Try it
Extract every line below that contains the word "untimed".

- - -

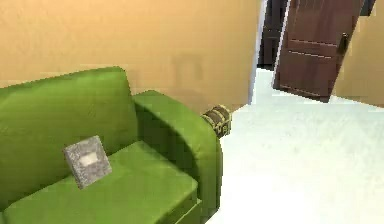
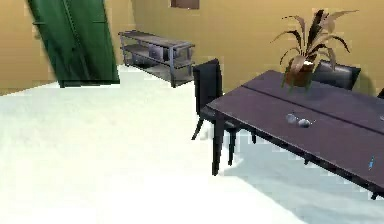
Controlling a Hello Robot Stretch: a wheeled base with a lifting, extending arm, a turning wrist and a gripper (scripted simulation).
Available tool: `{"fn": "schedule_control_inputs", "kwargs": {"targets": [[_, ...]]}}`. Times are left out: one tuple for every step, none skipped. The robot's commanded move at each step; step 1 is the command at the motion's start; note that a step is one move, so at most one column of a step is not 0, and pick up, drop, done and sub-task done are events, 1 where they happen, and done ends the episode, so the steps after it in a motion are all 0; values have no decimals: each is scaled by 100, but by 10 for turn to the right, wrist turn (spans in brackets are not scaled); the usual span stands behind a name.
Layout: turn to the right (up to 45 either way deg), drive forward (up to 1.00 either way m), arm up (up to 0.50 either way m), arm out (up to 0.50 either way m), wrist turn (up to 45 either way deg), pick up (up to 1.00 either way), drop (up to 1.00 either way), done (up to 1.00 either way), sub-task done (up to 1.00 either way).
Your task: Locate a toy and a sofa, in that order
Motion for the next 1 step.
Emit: {"fn": "schedule_control_inputs", "kwargs": {"targets": [[450, 0, 0, 0, 0, 0, 0, 0, 0]]}}
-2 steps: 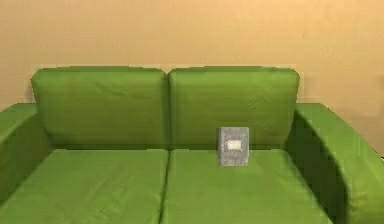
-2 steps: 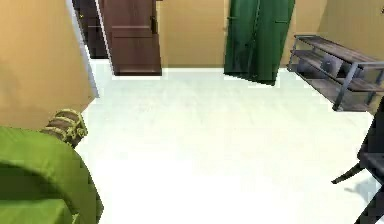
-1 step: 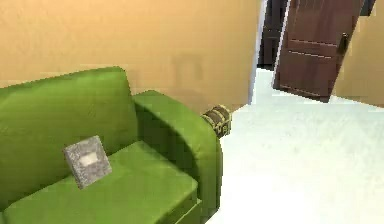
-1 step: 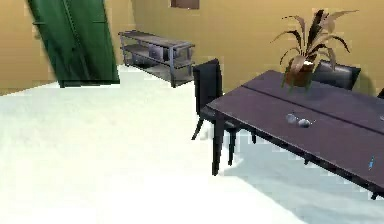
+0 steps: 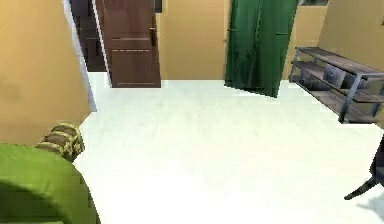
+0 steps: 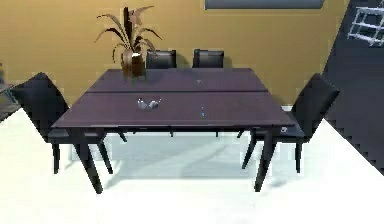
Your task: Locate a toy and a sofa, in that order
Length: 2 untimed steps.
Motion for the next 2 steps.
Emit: {"fn": "schedule_control_inputs", "kwargs": {"targets": [[60, 0, 0, 0, 0, 0, 0, 0, 0], [0, 100, 0, 0, 0, 0, 0, 0, 0]]}}
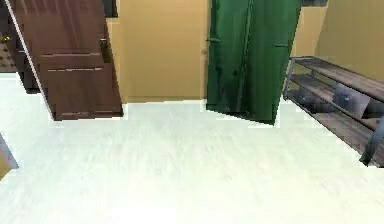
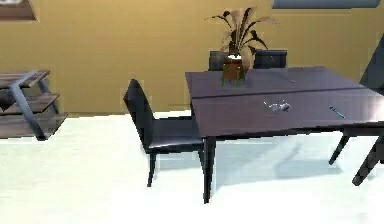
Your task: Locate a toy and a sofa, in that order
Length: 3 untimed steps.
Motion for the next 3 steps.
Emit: {"fn": "schedule_control_inputs", "kwargs": {"targets": [[150, 0, 0, 0, 0, 0, 0, 0, 0], [0, 5, 0, 0, 0, 0, 0, 0, 0], [-450, 0, 0, 0, 0, 0, 0, 0, 0]]}}
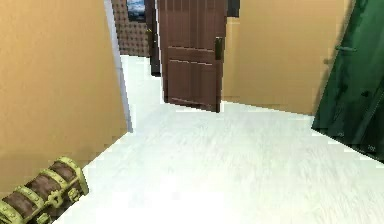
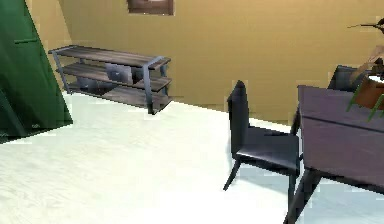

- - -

Response to the exercise
Length: 2 untimed steps.
Length: 3 untimed steps.

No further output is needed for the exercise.